» TASK STATEMENT
What is the number of lines in these records with "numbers" in them? Answer with that number only.

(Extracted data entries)
• • • • • • •
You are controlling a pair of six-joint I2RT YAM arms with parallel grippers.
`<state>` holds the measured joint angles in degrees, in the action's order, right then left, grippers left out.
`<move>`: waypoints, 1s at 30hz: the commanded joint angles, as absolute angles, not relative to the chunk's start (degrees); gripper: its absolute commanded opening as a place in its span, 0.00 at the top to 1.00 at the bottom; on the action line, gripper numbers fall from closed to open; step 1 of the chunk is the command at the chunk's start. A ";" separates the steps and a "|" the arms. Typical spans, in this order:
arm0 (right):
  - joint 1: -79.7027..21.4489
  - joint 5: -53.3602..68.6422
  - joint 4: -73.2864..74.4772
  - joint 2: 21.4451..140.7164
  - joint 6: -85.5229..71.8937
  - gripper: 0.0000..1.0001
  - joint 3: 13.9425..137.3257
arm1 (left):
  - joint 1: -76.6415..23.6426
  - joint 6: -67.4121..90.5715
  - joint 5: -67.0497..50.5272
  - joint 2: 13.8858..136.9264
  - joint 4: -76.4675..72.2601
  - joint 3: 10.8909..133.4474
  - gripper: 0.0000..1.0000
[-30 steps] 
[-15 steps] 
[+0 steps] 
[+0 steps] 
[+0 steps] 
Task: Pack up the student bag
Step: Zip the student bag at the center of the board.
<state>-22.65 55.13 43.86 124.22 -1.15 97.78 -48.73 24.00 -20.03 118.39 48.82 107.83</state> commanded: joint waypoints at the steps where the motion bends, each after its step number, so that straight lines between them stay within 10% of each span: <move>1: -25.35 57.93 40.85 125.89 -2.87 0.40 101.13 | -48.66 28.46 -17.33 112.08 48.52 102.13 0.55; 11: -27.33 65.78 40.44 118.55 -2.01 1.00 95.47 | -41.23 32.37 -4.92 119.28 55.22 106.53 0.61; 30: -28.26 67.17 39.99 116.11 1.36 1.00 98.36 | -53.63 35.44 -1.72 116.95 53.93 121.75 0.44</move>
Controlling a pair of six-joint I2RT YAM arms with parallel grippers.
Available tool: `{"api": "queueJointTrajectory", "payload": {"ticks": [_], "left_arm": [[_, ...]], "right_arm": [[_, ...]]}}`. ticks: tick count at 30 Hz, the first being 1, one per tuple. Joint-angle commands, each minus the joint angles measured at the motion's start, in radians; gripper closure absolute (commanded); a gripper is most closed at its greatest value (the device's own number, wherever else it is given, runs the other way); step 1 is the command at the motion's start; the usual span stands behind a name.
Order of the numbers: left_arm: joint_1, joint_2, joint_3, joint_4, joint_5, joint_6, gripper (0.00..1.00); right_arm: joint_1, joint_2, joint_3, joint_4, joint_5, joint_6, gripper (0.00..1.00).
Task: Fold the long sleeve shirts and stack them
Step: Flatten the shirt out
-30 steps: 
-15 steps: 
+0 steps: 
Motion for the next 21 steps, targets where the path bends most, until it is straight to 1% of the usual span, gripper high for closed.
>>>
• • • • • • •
» ANSWER TO THIS TASK
2